* [Task requirements]
Your task is to copy each line of the listing that contains the word "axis".

* [Dataset content]
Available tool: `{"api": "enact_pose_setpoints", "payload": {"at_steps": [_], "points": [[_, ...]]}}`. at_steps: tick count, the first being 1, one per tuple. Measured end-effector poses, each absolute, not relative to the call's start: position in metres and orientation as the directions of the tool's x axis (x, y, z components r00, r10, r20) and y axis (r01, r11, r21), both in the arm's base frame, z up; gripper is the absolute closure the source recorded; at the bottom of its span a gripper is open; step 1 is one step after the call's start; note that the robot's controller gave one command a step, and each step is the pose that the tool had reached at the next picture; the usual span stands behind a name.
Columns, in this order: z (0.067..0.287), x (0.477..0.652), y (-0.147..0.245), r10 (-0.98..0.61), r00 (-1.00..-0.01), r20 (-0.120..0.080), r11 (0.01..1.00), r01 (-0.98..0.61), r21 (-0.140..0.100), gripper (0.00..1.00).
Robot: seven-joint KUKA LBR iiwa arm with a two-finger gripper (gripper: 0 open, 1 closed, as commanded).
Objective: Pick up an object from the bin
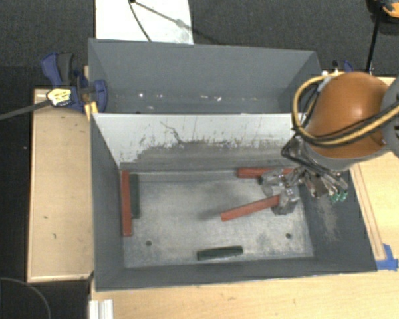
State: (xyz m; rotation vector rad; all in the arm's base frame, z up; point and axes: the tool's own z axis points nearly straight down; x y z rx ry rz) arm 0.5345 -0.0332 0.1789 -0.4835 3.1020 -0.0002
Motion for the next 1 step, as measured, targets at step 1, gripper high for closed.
{"api": "enact_pose_setpoints", "payload": {"at_steps": [1], "points": [[0.2227, 0.531, -0.0598, -0.313, -0.95, 0.003, 0.95, -0.313, 0.003, 1.0]]}}
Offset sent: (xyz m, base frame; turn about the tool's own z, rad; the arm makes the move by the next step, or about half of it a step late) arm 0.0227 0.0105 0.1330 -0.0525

* [Solution to this exercise]
Available tool: `{"api": "enact_pose_setpoints", "payload": {"at_steps": [_], "points": [[_, ...]]}}`. at_steps: tick count, the first being 1, one per tuple. Measured end-effector poses, each absolute, not relative to the call's start: position in metres and orientation as the directions of the tool's x axis (x, y, z components r00, r10, r20) and y axis (r01, r11, r21), both in the arm's base frame, z up; gripper is the absolute closure the source recorded; at the bottom of its span a gripper is open; step 1 is one step after the call's start; note that the robot's controller gave one command a step, and each step is the pose that the tool had reached at the next picture; the usual span stands behind a name.
State: (xyz m; rotation vector rad; all in the arm's base frame, z up; point and axes: the tool's own z axis points nearly straight down; x y z rx ry rz) arm 0.5345 -0.0332 0.1789 -0.4835 3.1020 -0.0002

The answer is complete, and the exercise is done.